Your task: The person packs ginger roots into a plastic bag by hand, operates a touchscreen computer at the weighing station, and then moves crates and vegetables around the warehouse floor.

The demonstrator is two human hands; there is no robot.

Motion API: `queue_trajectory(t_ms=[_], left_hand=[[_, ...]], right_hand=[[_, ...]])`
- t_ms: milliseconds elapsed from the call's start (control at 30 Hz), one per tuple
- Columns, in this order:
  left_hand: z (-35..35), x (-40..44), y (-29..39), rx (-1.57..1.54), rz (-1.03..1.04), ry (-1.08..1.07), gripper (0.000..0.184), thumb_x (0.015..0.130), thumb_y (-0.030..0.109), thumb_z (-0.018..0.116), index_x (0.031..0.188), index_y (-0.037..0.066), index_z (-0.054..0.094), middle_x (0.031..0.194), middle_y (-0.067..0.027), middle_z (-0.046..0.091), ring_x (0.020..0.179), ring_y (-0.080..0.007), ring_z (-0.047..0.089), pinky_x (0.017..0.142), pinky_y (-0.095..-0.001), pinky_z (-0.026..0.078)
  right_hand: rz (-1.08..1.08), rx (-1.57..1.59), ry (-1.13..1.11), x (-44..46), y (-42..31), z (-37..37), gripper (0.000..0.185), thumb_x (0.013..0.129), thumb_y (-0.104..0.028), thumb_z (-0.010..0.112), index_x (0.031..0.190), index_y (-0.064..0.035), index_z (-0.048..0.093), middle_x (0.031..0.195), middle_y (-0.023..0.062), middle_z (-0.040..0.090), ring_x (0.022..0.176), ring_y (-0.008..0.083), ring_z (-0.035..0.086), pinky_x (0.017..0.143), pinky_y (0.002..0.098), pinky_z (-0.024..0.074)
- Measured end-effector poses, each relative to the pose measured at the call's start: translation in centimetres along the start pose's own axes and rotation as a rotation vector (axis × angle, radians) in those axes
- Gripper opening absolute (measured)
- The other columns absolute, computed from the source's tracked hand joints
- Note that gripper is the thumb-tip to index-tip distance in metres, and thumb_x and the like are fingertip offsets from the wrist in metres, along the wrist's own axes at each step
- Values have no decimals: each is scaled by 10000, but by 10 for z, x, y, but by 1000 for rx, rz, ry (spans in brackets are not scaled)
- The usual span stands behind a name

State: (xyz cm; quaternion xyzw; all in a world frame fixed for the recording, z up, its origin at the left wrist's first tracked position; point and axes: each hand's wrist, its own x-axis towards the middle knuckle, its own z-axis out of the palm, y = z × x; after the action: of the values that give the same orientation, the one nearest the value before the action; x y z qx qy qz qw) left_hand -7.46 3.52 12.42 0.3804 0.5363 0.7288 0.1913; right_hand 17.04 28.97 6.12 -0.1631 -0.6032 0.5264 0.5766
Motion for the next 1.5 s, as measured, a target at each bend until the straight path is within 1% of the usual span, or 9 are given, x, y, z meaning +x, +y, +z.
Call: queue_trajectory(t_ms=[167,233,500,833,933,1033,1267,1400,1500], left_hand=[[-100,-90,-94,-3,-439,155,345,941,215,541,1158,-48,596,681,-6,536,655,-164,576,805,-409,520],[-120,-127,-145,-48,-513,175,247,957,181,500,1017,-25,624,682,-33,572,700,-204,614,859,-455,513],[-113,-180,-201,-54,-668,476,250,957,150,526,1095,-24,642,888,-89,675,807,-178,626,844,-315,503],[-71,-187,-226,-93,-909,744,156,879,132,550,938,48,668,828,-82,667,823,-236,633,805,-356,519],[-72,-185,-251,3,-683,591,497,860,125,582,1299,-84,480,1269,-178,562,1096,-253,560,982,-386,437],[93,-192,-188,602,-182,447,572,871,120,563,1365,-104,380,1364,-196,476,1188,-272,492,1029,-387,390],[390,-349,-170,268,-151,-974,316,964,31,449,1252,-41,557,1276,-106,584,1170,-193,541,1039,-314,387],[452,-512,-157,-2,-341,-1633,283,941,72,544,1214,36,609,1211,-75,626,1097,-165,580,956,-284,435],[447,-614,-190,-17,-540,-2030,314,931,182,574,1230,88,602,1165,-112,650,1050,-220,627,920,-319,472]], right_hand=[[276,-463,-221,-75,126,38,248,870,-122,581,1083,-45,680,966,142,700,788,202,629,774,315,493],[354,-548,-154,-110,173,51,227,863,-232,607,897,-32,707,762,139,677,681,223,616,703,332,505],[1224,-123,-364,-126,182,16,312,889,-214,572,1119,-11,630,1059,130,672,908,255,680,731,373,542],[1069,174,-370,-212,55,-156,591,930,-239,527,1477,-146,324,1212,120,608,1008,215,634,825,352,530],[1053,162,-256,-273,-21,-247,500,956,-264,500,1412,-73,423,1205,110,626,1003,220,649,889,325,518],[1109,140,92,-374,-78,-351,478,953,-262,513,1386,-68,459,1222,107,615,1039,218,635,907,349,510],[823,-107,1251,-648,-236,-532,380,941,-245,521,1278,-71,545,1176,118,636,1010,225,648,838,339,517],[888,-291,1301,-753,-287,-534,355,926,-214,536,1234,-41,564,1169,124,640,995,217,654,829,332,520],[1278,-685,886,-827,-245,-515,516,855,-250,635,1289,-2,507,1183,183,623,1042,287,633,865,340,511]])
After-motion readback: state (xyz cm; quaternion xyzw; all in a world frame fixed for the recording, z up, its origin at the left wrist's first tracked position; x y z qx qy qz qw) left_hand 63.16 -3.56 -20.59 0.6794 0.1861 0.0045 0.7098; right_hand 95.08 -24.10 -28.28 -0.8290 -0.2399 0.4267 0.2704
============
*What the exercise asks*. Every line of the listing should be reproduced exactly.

*The completed task*.
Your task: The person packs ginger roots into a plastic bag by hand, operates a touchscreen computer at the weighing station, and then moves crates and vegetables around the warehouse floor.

The demonstrator is two human hands; there is no robot.

Motion API: `queue_trajectory(t_ms=[_], left_hand=[[_, ...]], right_hand=[[_, ...]])`
- t_ms: milliseconds elapsed from the call's start (control at 30 Hz), one per tuple
- Columns, in this order:
  left_hand: z (-35..35), x (-40..44), y (-29..39), rx (-1.57..1.54), rz (-1.03..1.04), ry (-1.08..1.07), gripper (0.000..0.184), thumb_x (0.015..0.130), thumb_y (-0.030..0.109), thumb_z (-0.018..0.116), index_x (0.031..0.188), index_y (-0.037..0.066), index_z (-0.054..0.094), middle_x (0.031..0.194), middle_y (-0.067..0.027), middle_z (-0.046..0.091), ring_x (0.020..0.179), ring_y (-0.080..0.007), ring_z (-0.047..0.089), pinky_x (0.017..0.142), pinky_y (-0.095..-0.001), pinky_z (-0.026..0.078)
  right_hand: rz (-1.08..1.08), rx (-1.57..1.59), ry (-1.13..1.11), x (-44..46), y (-42..31), z (-37..37), gripper (0.000..0.185), thumb_x (0.013..0.129), thumb_y (-0.104..0.028), thumb_z (-0.010..0.112), index_x (0.031..0.190), index_y (-0.064..0.035), index_z (-0.048..0.093), middle_x (0.031..0.195), middle_y (-0.023..0.062), middle_z (-0.040..0.090), ring_x (0.022..0.176), ring_y (-0.008..0.083), ring_z (-0.035..0.086), pinky_x (0.017..0.143), pinky_y (0.002..0.098), pinky_z (-0.024..0.074)
- Measured end-effector poses, each relative to the pose measured at the call's start: translation in centimetres along the start pose's own axes and rotation as a rotation vector (axis × angle, radians) in those axes
- Gripper opening absolute (measured)
- The other columns absolute, computed from the source's tracked hand joints
- Note that gripper is the thumb-tip to index-tip distance in metres, and thumb_x and the like are fingertip offsets from the wrist in metres, along the wrist's own axes at each step
- Values have no decimals: each is scaled by 10000, but by 10 for z, x, y, but by 1000 for rx, rz, ry (spans in brackets are not scaled)
- The usual span stands behind a name

State: (xyz cm; quaternion xyzw; all in a world frame fixed for the recording, z up, its origin at the left wrist's first tracked position; point and axes: each hand's wrist, its own x-axis towards the middle knuckle, its own z-axis out of the palm, y = z × x; after the action: of the values that give the same orientation, the one nearest the value before the action; x y z qx qy qz qw) left_hand -7.46 3.52 12.42 0.3804 0.5363 0.7288 0.1913; right_hand 17.04 28.97 6.12 -0.1631 -0.6032 0.5264 0.5766
Motion for the next 1.5 s, as measured, a target at each bend until the straight path is within 1% of the usual span, or 9 are given, x, y, z meaning +x, +y, +z.
Call: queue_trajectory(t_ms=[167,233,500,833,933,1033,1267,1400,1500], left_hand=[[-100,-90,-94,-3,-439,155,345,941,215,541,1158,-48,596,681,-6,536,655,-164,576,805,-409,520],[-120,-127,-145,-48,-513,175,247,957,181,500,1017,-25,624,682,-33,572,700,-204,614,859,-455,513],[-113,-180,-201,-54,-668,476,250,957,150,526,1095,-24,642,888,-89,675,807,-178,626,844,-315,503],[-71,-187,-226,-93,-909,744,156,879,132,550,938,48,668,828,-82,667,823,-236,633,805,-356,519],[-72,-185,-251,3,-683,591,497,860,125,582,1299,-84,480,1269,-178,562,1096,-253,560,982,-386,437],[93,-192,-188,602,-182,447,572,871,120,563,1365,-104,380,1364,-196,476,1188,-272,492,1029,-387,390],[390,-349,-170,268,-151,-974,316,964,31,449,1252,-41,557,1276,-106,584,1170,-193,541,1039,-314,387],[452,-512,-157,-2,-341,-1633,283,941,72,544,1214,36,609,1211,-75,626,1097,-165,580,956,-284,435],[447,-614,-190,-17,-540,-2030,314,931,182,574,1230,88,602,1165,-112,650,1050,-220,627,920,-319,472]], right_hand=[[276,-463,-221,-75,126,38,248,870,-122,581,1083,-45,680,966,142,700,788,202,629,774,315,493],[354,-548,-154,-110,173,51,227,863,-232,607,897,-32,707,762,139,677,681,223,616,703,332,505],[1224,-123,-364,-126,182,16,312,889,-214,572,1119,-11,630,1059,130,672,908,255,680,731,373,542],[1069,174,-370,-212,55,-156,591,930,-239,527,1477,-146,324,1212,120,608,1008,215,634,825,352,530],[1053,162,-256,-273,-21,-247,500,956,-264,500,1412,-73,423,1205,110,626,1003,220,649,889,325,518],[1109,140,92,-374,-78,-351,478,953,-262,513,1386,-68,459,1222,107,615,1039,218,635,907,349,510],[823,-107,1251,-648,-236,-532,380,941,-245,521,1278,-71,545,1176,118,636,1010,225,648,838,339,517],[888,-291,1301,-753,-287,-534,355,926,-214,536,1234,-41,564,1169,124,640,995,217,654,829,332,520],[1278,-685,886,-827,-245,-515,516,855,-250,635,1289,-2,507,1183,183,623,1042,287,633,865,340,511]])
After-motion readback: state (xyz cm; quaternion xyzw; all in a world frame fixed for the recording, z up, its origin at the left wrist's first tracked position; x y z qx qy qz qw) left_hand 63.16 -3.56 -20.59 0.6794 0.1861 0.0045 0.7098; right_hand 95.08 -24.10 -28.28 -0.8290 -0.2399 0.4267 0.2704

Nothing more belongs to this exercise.